- Education: University of Hawaiʻi, California Institute of Technology
- Known for: Autism-related research
- Children: One son
- Scientific career
- Fields: Biochemistry, biological psychiatry, functional genomics
- Workplaces: George Washington University Medical School
- Thesis: Structure-function studies on cytochrome c oxidase. An investigation into the nature of the metal sites in cytochrome c oxidase using x-ray absorption spectroscopy.
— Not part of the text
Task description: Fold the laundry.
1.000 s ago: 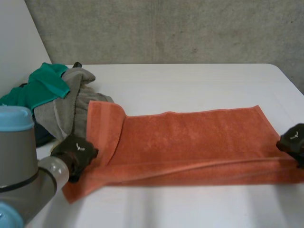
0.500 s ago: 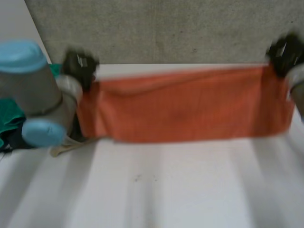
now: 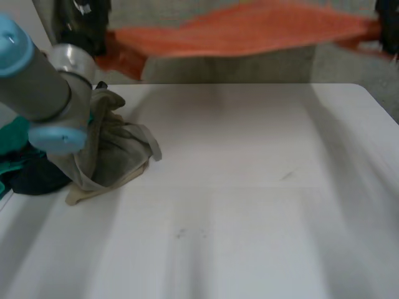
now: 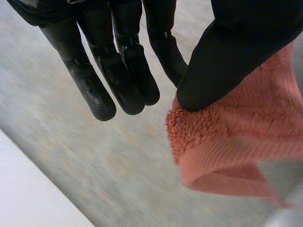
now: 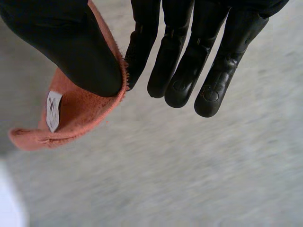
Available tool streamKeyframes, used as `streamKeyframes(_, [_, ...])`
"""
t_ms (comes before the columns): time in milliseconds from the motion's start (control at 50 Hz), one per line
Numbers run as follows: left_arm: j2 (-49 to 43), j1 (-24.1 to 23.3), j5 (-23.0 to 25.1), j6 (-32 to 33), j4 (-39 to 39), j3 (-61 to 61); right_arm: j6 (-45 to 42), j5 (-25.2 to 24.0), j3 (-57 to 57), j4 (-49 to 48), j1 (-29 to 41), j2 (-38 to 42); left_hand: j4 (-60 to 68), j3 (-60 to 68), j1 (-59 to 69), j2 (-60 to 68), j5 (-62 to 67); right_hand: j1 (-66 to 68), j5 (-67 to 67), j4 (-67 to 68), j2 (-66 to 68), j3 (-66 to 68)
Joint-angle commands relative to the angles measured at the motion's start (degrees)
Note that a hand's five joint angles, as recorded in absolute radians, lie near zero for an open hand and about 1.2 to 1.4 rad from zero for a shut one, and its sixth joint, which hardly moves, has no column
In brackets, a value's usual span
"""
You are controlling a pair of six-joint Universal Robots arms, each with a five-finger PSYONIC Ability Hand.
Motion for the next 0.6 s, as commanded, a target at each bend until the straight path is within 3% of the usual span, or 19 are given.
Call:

An investigation into the lipid factors affecting protein activity and respiratory control in reconstituted cytochrome c oxidase membranes. (1978)

= Valerie Hu =

American biologist

Valerie Wailin Hu is a professor of biochemistry and molecular biology at George Washington University, where she studies autism biomarkers.

==Education==
Hu has a bachelor's degree from the University of Hawaiʻi (1972) and a PhD from Caltech (1977); she conducted postdoctoral research into membrane biochemistry and immunology at the University of California, Los Angeles.

==Research==
In her research, she classified autistic children into subgroups based on their Autism Diagnostic Interview-Revised scores, and, as a result, found single nucleotide polymorphisms which, she says, could allow autism to be diagnosed with over 98% accuracy. Specifically, Hu's research has demonstrated that levels of two proteins produced by genes which showed changes in DNA methylation were reduced in the brains of autistic children relative to controls. Based on this finding, Hu has proposed that the use of drugs which block the chemical tagging of these genes may be a useful treatment for autism. An additional topic of Hu's research has been her discovery that the gene RORA that may be under positive regulation by androgens, leading to a buildup of additional testosterone which may contribute to the male bias of autism.